魚だ。魚がいる。夜空の中を悠然と魚が泳いでいた。かなり大きい魚であった。全長1メートル以上はありそうだった。それがふらふらとプール上空を行き来している。野山はじっとそれを観察する。暗闇の中でも目立つその特徴的な形状が、その魚をシーラカンスだと示した。なぜ、深海のシーラカンスが空を泳げるのだ。ナンセンスだ。普通はそう感じ、さまざまな疑念によって、場当たり的な仮説を立て始めるのだが、野山は違った。不思議に見えることに滅法弱いのが、野山の特徴である。心を奪われて、ドキドキした胸を抱きながら、じっとその光景を見つめていた。夢見る少女の佇まいである。

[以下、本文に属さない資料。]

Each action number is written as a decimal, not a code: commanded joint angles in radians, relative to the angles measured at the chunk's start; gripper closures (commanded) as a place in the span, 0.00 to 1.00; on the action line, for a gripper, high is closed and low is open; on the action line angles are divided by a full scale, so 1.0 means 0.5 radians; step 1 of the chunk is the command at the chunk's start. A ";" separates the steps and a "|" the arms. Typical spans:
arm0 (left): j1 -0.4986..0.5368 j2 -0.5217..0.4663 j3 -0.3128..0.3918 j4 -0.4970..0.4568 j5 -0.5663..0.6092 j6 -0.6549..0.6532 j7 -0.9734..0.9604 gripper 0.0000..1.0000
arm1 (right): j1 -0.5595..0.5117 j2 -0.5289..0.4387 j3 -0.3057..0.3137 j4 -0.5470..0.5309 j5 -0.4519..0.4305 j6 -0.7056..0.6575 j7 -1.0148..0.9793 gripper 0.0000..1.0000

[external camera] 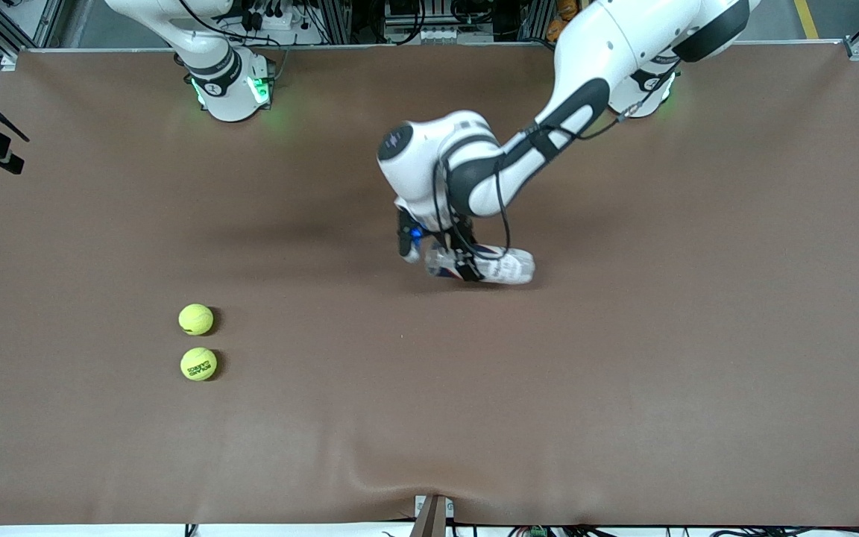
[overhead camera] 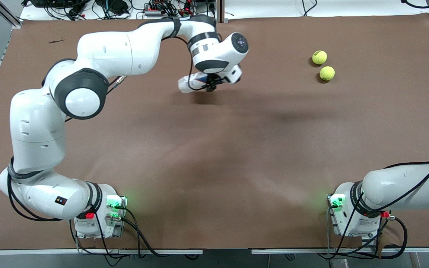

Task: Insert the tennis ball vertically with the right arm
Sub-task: 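Lift the can with the left gripper and stand it upright, open end up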

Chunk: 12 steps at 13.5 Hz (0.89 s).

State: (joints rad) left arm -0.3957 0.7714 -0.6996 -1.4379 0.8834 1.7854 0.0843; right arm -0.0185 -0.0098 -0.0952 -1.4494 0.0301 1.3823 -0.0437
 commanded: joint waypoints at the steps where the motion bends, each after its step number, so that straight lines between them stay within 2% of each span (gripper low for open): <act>1: 0.018 -0.021 -0.116 0.078 -0.027 0.131 -0.290 0.18 | -0.049 0.047 0.022 0.039 0.032 -0.007 0.020 0.00; 4: 0.034 -0.030 -0.150 0.078 -0.021 0.529 -0.570 0.19 | -0.049 0.121 0.022 0.046 0.017 0.006 0.017 0.00; 7: 0.073 -0.003 -0.135 0.063 -0.009 1.097 -0.678 0.20 | -0.040 0.148 0.022 0.042 0.035 0.140 0.017 0.00; 10: 0.043 0.098 0.036 0.053 -0.012 1.762 -0.684 0.20 | -0.027 0.311 0.025 0.042 0.035 0.226 0.014 0.00; 12: 0.046 0.224 0.083 0.053 -0.009 2.192 -0.681 0.20 | -0.024 0.439 0.028 0.042 0.038 0.300 0.017 0.00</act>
State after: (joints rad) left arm -0.3695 0.8199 -0.6768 -1.4208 0.8827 2.7158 -0.2415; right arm -0.0184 0.1431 -0.0932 -1.4518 0.0362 1.5149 -0.0437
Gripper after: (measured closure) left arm 0.203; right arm 0.000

手品にせよ、心霊現象にせよ、タネがあろうがなかろうが、度の外れた不可解な現象に立ち会うとき、人は恍惚に似た状態に陥る。言葉が出なくなるのだ。その現象を説明しうる言葉や論理を捜すため、世界に接する自己は停止してしまう。外界から見れば、これほど油断した状態はない。これは危険なことである。急襲されたときの反応が鈍くなり、致命的な損傷を得てしまう可能性が高くなるからだ。そうとなれば、この恍惚時間を短縮していくことが大人になっていくということであろう。好奇心の発露を一瞬に留め、思考を停止するか、場当たり的な仮説を立てるようにすれば、この恍惚時間を短縮できる。多くの大人は確かにそうやって事を済ましている。だが、こうした知的恍惚に陥るとき、人は悦楽に浸れる生物でもある。この快感を得るために、わざと現象に没頭する人種もある。その一人が、野山なのだ。彼女は、ただただシーラカンスが空中を泳いでいるという現象に埋没した。息も遠慮するようにして、じっとその現象に寄り添い、己の好奇心に身をゆだねて、地に足つかぬ論理を演繹し、世界を再構築していく。あのシーラカンスは、スカイフィッシュの仲間にちがいない。野山がそう思い始めた頃、また音がした。戸が軋むような音であった。野山は、好奇心の湯から上がって、背後を見る。男子更衣室の戸が開いていた。そこから、誘うような光が漏れ出でている。野山は再度、警戒をする。おかしさが耳鳴りとして現れてきた。男子更衣室の鍵は、確かに閉まっていた。そして、その鍵は野山の持つ鍵束の中にある。小林かもしれない。だが、何のために男子更衣室へと侵入するのだろうか。しかも、こそこそと。仮説が野山の頭に立ち上がる。危機が目前にあれば、如何なる人でも、快感を欲するような人でも、思考をそこへ向け、対処方法を導き出そうとするものだ。人間が生物であることによる性である。そして、そのような早急な判断の精度は著しく低く、思わぬバカをやってしまうことが多い。野山もバカをしてしまう。わざわざ、更衣室の方へと向かったのだ。シーラカンスのことも一瞬忘れてしまっていた。彼女は、そっと男子更衣室を覗いた。無人の室内を蛍光灯が煌々と照らしている。木製のロッカー、敷き詰められたすのこ、剥き出しのコンクリート壁、戸のないトイレに、仕切りだけのシャワーたち。まさに男のための更衣室。粗末な施設である。
「誰か、いますかぁ」と野山は心細げに虚空へと声を発する。返事はなかった。おそるおそる室内へと彼女は侵入する。周囲を見回す。あった。
部屋の中央に、B5サイズの白紙が落ちている。野山は、近づき、手にとった。裏面に文字が書いてあった。
「今夜は、スカイフィッシュにうってつけの夜です……」
途端、世界は暗転する。野山は、小さく悲鳴をあげて、身を屈めた。じっとする。何もこない。立ち上がって、暗闇を凝視する。人の、生物の存在は感じられない。第六感が鋭敏になり、様々な現象が勝手に予見されてくる。野山は、一つ大きな呼吸をして、とりあえず電灯を点けることにした。そろそろと忍び足を使って、暗がりを移動する。誰も何もいない。無事に、ドア際のスイッチパネルへとたどりつき、かちりと電気を点ける。蛍光灯は瞬いて、がらんとした室内を照らす。佇んで、野山は周囲を眺める。誰もいないようだった。冷静さを取り戻した野山は、撤退することを思いつく。未知の現象に対する最も原始的で、最も有効な行為である。これが反射的に行われるようになれないと、野生の世界では生きていけない。
野山は側のドアを開けようとする。開かない。がちゃがちゃやってみても、開かない。冷静さを辛うじて失わない野山は、駆け出して反対側のドアへと向う。祈るような気持ちで、取っ手を捻る。回らない。鍵が閉まっているのだ。そうか、と野山は気がついた。閉じ込められたのだ。